Task inputs:

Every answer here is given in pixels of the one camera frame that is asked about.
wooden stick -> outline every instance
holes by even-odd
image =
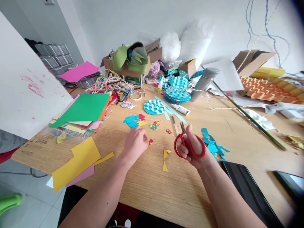
[[[213,81],[215,86],[230,100],[248,119],[251,120],[260,130],[263,132],[275,145],[277,145],[280,149],[286,151],[286,148],[280,144],[273,136],[271,136],[262,126],[260,126],[251,116],[249,116],[240,106],[238,106],[226,93],[224,93],[221,88]]]

green paper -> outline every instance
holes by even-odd
[[[106,93],[80,95],[60,119],[49,127],[58,128],[69,121],[98,121],[109,96]]]

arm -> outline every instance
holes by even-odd
[[[104,178],[89,189],[59,228],[105,227],[117,207],[128,170],[147,148],[146,131],[140,127],[133,128],[126,138],[123,152]]]
[[[184,135],[185,142],[190,140],[195,153],[201,155],[203,148],[192,133],[191,125],[187,126],[186,133],[187,135]],[[182,145],[181,139],[176,144],[179,154],[197,169],[219,227],[266,227],[244,201],[209,151],[204,158],[196,159]]]

green chair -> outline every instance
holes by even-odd
[[[15,194],[12,196],[1,196],[0,197],[0,215],[2,215],[6,210],[18,206],[22,201],[21,194]]]

hand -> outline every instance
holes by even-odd
[[[192,133],[192,125],[186,127],[186,135],[184,135],[184,140],[186,145],[188,141],[191,141],[192,148],[194,153],[200,156],[203,153],[203,146],[200,141],[196,138],[195,134]],[[190,162],[197,170],[200,170],[210,164],[212,160],[215,161],[214,157],[211,155],[210,151],[206,148],[206,156],[204,158],[198,159],[189,153],[187,147],[182,144],[181,138],[178,138],[176,141],[176,148],[178,153],[186,160]]]
[[[148,135],[145,129],[139,126],[132,128],[130,133],[127,135],[121,156],[127,157],[132,166],[148,148],[148,144]]]

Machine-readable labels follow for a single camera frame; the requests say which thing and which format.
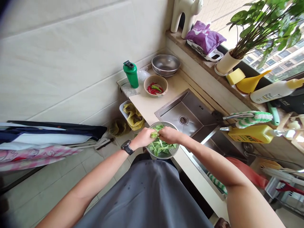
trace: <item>leafy greens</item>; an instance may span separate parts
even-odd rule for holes
[[[168,144],[159,138],[158,131],[163,129],[163,125],[157,125],[153,128],[155,131],[151,133],[151,138],[157,138],[149,145],[149,149],[158,157],[159,153],[169,154],[169,149],[175,149],[177,144]]]

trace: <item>white plastic bottle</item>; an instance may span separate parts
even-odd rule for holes
[[[303,83],[304,78],[292,79],[290,81],[278,81],[254,91],[250,94],[250,98],[257,104],[265,103],[292,94],[297,88],[302,87]]]

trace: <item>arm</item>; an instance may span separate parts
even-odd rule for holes
[[[159,131],[160,139],[188,148],[222,182],[228,191],[227,208],[231,227],[285,227],[258,189],[230,161],[175,129]]]
[[[155,139],[150,138],[152,132],[153,129],[144,128],[131,141],[131,149],[136,150],[154,141]],[[82,218],[92,199],[109,183],[128,156],[124,150],[119,150],[101,162],[82,178],[36,227],[73,227]]]

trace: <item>pink patterned fabric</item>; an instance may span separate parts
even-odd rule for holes
[[[48,165],[77,154],[81,149],[61,145],[41,149],[0,150],[0,171],[21,170]]]

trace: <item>purple plastic bag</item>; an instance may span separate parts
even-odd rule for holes
[[[192,40],[195,44],[201,46],[206,55],[227,40],[218,32],[211,31],[209,27],[209,24],[206,26],[203,22],[197,21],[193,29],[186,35],[186,39]]]

Directions for this task:
In the listing above, count every line that contains the word "separate" and give the number with no comment.

Finished task:
5